Blog

Contract Harmonisation Made Simple

11 August 2021 | Luke Taylor, Subject Matter Expert at Luminance

As economic uncertainties begin to lift in the wake of the COVID-19 pandemic, a 2021 Mid-year Update by PwC shows a positive outlook globally, with indicators such as positive GDP rates foreshadowing an increased appetite for Mergers and Acquisitions (M&A). As each individual company involved in an M&A transaction is likely to have their own, distinct template of contracts, for example NDAs and employment contracts, the key to a smooth transition is the consolidation of contracts across all enterprises involved, therefore ensuring uniformity across the board. Outside of the context of an M&A transaction, contract harmonisation can streamline the arduous process of compliance reviews for any company by establishing unified templates. This means that any deviation can easily be spotted, and necessary amendments can be made fluidly.

The advantages of harmonising contracts

In order to have a greater understanding of their contractual landscape, management needs to make sure that all of their contracts follow set standards or models. By harmonising contracts, a company can establish a tangible culture within the enterprise, with employees and suppliers fully appraised of their requisite roles, rights, and obligations and how they fit within the company structure. Having this greater level of understanding allows Management, sales and HR to keep a greater degree of control so they can then interpret, monitor and keep the contracts up-to-date more easily, thus minimising the risk that arises from contractual drift or variation.

The arduous manual procedure

The sheer amount of employment contracts that accrue within a business, particularly with the subtle differences that develop over the years when there is not a set template, means that consolidating an entire body of contracts without the aid of technology is simply unfeasible for any mid-to-large sized enterprise. This challenge can be considerable when different firms with highly distinct contractual landscapes merge. Even within one business, contractual drift occurs when multiple people within a legal team perform reviews, to the extent that one customer used Luminance to look at the different contract templates used in their enterprise, and discovered that they had, in fact, been using a competitor’s template.

Previously, if a manager wanted to assess the similarities or differences within the pension provision clauses, for example, across all employee contracts to ensure there was no significant disparity, they would have to find the pertinent clause in each document, extract it and place it in a separate spreadsheet to compare it side-by-side. Trawling through each individual document to pick out the relevant clause, then copying and pasting this into an Excel document is both time and labour-intensive, and highly inefficient. Where there is a large volume of documents, the amount of time and attention that a contract consolidation task would require using this method can undermine the increased efficiency gains made through contract harmonisation.

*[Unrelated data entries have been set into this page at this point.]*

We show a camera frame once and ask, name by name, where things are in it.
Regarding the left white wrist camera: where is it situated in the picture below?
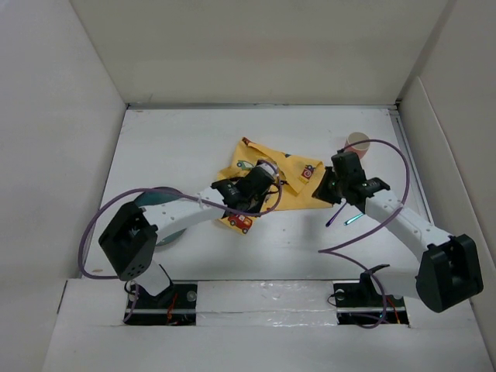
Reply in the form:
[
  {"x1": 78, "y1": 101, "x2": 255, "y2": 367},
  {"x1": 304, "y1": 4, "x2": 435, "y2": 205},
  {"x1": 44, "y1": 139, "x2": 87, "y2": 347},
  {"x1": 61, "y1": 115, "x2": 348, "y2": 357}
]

How technology can revolutionise the contract harmonisation process

Award-winning Australian law firm, Lander & Rogers used Luminance’s advanced machine learning technology to consolidate almost 70 different types of contract template for a client operating across 15 different retail businesses in Australia and New Zealand down to just six models. Luminance’s spatial widget provides a visual representation of what contract templates exist, allowing the contract set to be immediately assessed and narrowed down to a more manageable set of models. The way in which Luminance reads and forms an understanding of document meant they could instantly identify all examples and variations of a given clause, with access to powerful analytical tools that indicate the level of similarity and pick out any anomalies with ease.

The firm were able to shave 30 hours off the review time in this project by using Luminance to mark model clauses, notice discrepancies and edit where applicable, all without leaving the context of the document set. The ‘model’ clauses that the lawyers created in Luminance can then facilitate the drafting of future contracts and allow their clients to ensure that their contractual landscape is not only consolidated, but can remain harmonised in the future. Luminance performs the arduous parts of contract harmonisation for the user, presenting its analysis in the form of redlining and greenlining to show how each clause relates to the ‘model’, ideal versions. The green sections that are identical to the template can then be passed over, saving valuable time, and allowing the lawyer, manager or HR professional to focus on the key areas, picked out in red, that could put their company at risk.

Joel Kennedy, Transformation & Process Improvement Consultant at Lander and Rogers, commented: “The number of contracts that a business today is executing is ever-increasing. AI is providing a real solution to the problem of contract consolidation, allowing lawyers to quickly understand the intricacies of their contracts but in a way that is easy to digest, efficient and extremely insightful.”